No not the sort of trouble you hear most people complaining about, roots in the pipes or dropping leaves in the gutters; it’s an expensive tree removal sort of trouble that has reared its head this week.
Now, I am a self confessed tree hugger. I love trees surrounding my house, they create a temperature moderating effect through shade and wind breaks, plus green is such a lovely cooling colour. To my eyes, a house looks undressed without some sort of greenery to break up the stark, squared off lines of the building. Because of this I have worked with our architect to ensure that a number of existing native trees have been retained on the site and had the house designed to showcase some of these. But none of these are the culprit. The tree in question isn’t even on our land; it’s on the nature strip on the front of the newly created block of land. Unfortunately it is situated right in the middle of where the new driveway will run.
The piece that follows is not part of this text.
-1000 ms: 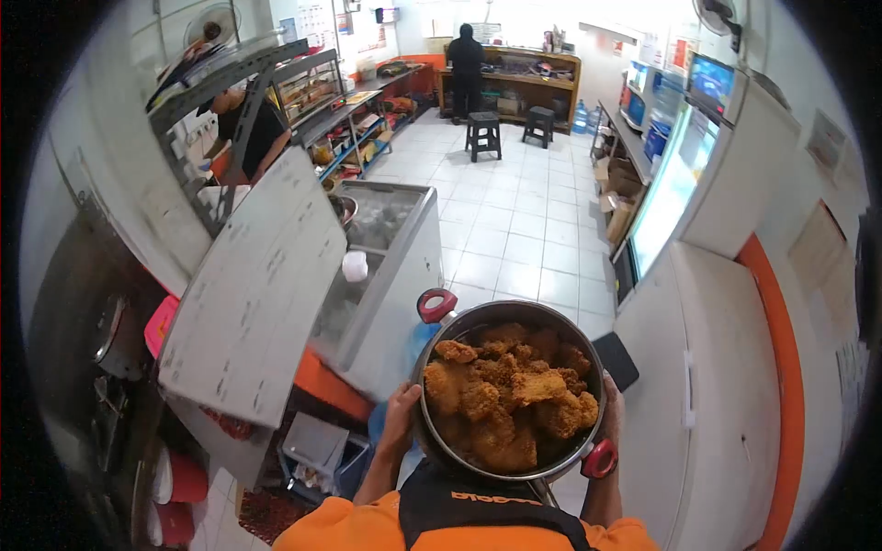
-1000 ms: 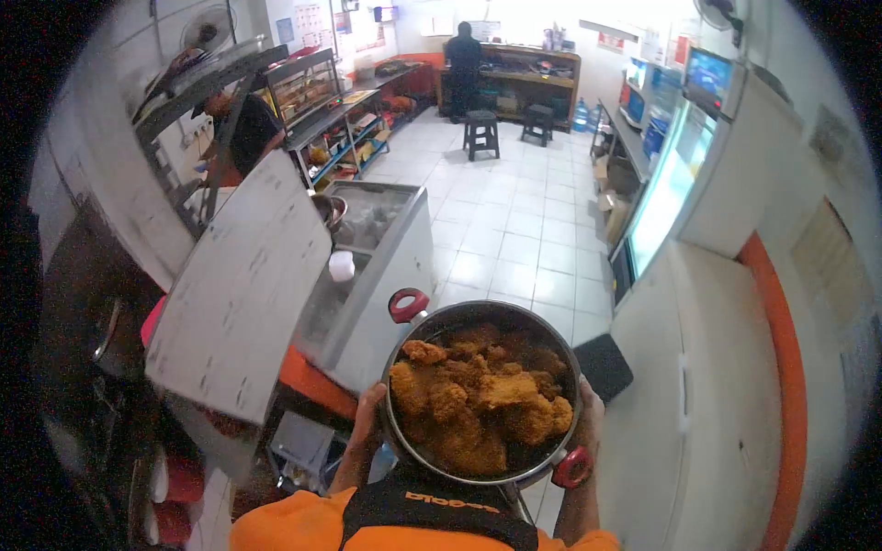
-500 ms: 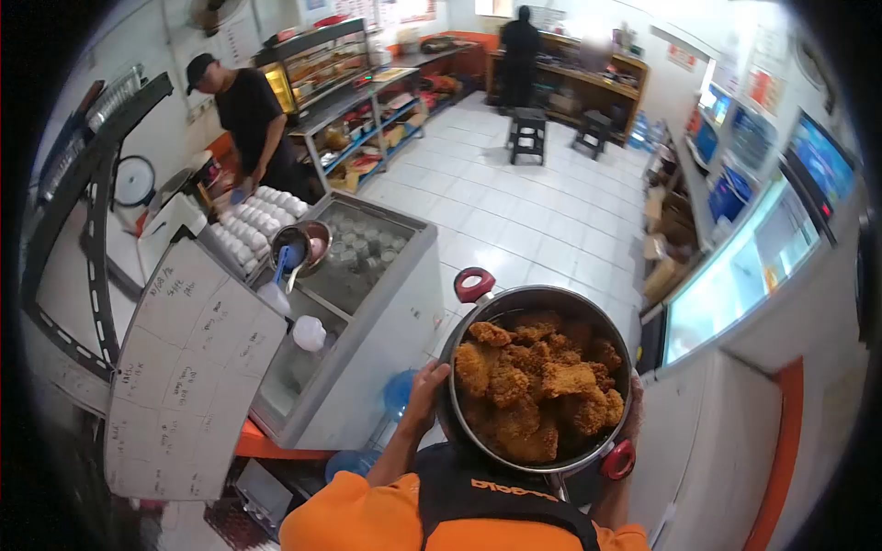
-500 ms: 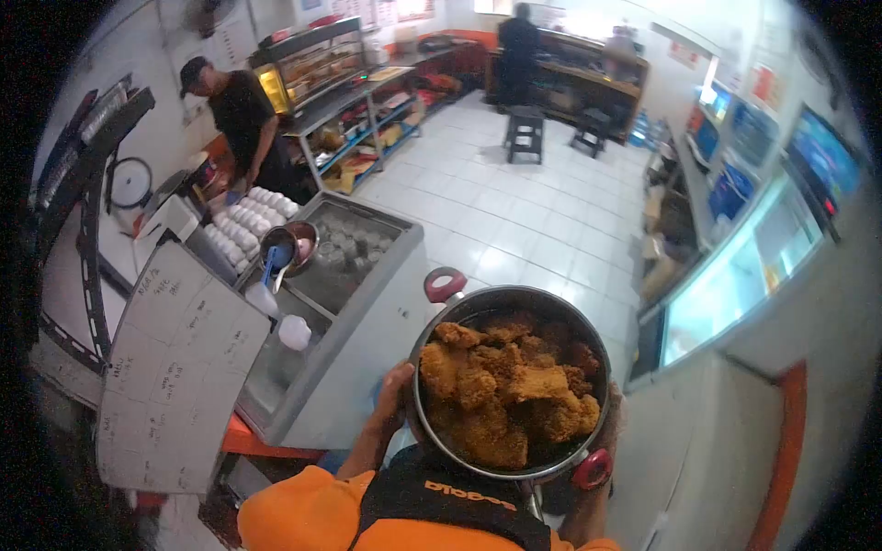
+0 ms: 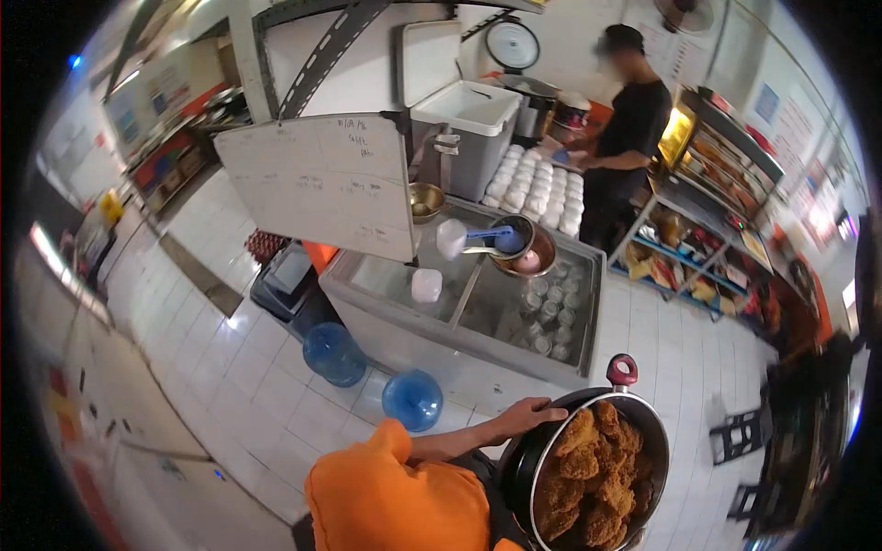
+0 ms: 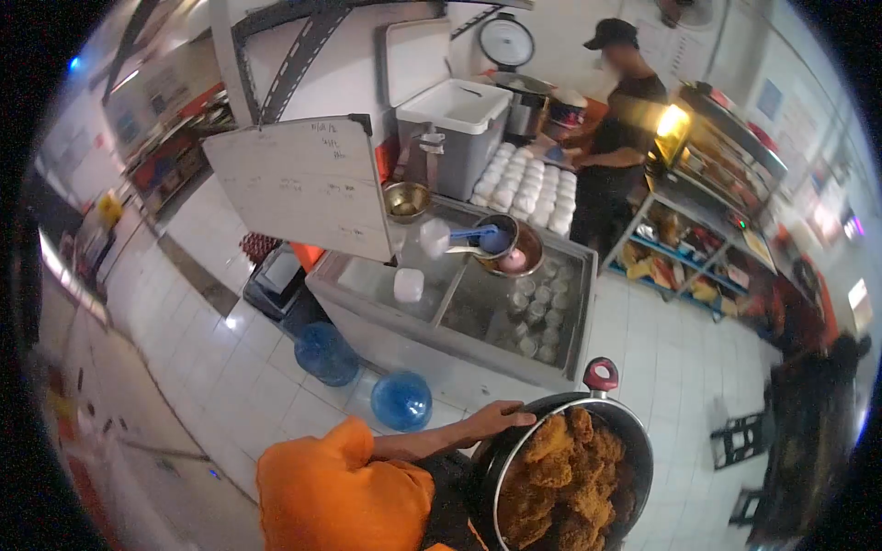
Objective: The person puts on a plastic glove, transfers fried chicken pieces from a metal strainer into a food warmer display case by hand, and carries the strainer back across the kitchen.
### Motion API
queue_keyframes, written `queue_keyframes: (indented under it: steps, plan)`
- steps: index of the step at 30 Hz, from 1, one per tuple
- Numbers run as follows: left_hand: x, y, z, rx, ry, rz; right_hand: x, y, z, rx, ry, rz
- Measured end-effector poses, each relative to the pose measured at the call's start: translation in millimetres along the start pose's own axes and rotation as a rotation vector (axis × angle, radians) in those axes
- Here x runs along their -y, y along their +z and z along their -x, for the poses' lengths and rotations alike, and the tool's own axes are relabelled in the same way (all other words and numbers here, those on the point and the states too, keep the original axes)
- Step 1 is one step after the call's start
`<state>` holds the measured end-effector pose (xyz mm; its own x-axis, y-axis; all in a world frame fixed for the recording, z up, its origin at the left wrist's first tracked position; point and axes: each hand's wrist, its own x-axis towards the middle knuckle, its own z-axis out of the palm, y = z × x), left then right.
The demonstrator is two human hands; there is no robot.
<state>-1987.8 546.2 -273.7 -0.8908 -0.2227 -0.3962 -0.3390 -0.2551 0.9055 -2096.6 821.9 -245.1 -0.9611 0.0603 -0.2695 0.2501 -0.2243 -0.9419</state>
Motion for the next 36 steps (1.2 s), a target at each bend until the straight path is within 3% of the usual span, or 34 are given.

When you have a 10m frontage to a block of land a large poinciana tree is bound to create a headache sooner or later.
We originally started the tree removal request back before Christmas and it has taken until now to get a resolution. Now because the tree is ‘owned’ by the Council, and despite the facts that:
- it would have been planted by a previous owner of the property approximately 10 – 20 years ago, against Council policy,
- the rest of the street trees are Xanthostemons, a native tree,
- this tree will always require a high degree of maintenance and is a trip hazard with its sprawling roots and
- it will grow to a massive size eventually and may pose a risk from falling limbs,
it was deemed to be a valuable street tree and initially the Council turned down our request to remove it. I managed to get one of the Council arborists to revisit my case and when he visited this week I took him through the plans for the new house, putting my case forward. Thankfully he was a reasonable chap, although he did suggest I could remove one of the existing native trees on the block and reposition the driveway, I politely pointed out that not only was my tree a native, but moving the driveway would necessitate re-designing and re-drafting the whole front of the house. So thankfully he agreed to approve the removal of the tree.
Now for the really painful part. If we were allowed to remove the tree ourselves it would probably take handy hubby and I a couple of hours to cut down, load onto the trailer and take to the tip. Alternatively I could get a crew in and for a couple of hundred dollars they would cut it down and turn it into a nice pile of wood chips for me. Unfortunately that is not an option. It’s the Council’s tree and they are the only ones who can remove it, however we do have to pay for this privilege. Additionally because I am removing a tree I have to replace the equivalent in canopy area, this equals two normal trees; of course it would have to be a poincianna, one of the widest spreading trees out there! Adding salt to the wound, I will be charged $260/replacement tree. Now I purchased some xanthostemons and planted them out at our other house, they cost me $8/pot for a fair sized plant. I am told the $260 covers a years worth of care and maintenance on the tree, I’ll be interested to see how often the trees are visited over the next year.
So I have learned a good lesson. Don’t buy houses a large poinciana on the nature strip or at least allow around $1000/tree to remove.
I’m going out to hug my Stenocarpus sinuatus now, it always makes me feel better.